[TRY IT] Transcribe only part of the material below: the lines from the one containing "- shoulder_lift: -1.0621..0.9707" through the one containing "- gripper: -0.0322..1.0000", inclusive, exactly as written.

[DATASET SECTION]
***

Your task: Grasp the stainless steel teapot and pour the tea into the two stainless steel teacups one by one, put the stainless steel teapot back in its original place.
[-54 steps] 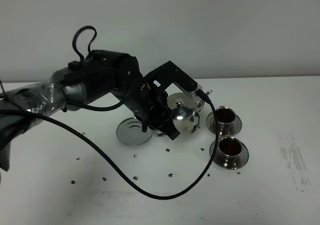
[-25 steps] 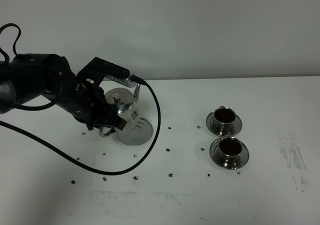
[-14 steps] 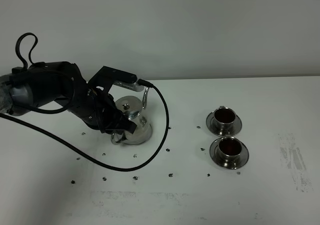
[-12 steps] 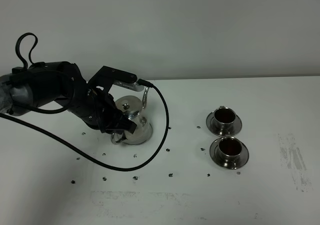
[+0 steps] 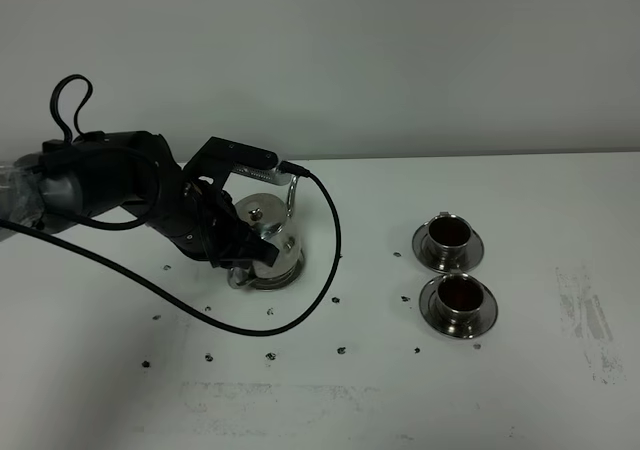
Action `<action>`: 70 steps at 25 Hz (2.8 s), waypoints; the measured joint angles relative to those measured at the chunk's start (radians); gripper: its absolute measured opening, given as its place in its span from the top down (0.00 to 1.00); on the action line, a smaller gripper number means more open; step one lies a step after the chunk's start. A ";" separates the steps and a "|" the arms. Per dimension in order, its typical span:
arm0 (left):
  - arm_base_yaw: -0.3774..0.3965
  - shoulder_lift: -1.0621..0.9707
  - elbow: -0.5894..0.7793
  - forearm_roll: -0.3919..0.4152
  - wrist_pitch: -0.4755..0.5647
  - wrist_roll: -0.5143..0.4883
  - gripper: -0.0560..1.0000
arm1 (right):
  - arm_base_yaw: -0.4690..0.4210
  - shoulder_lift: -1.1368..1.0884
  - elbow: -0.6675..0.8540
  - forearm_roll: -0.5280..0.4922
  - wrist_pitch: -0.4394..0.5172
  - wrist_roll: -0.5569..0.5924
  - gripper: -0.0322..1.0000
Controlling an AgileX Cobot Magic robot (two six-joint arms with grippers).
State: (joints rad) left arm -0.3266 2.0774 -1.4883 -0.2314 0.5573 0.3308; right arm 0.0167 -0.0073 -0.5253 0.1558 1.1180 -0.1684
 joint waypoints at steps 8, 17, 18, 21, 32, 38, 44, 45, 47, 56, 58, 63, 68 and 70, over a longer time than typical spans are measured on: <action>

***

[PROBLEM SOLUTION]
  - shoulder_lift: -1.0621..0.9707
  - elbow: -0.5894..0.7793
  - forearm_roll: -0.3919..0.4152
  - wrist_pitch: -0.4755..0.5647
  - wrist_roll: -0.5143..0.4883
  - gripper: -0.0560..1.0000
arm1 (right):
  - arm_base_yaw: -0.4690..0.4210
  - shoulder_lift: -1.1368..1.0884
  - elbow: -0.6675..0.8540
  - forearm_roll: -0.5280..0.4922
  - wrist_pitch: -0.4394..0.5172
  - wrist_roll: -0.5569..0.5924
  - gripper: -0.0322..1.0000

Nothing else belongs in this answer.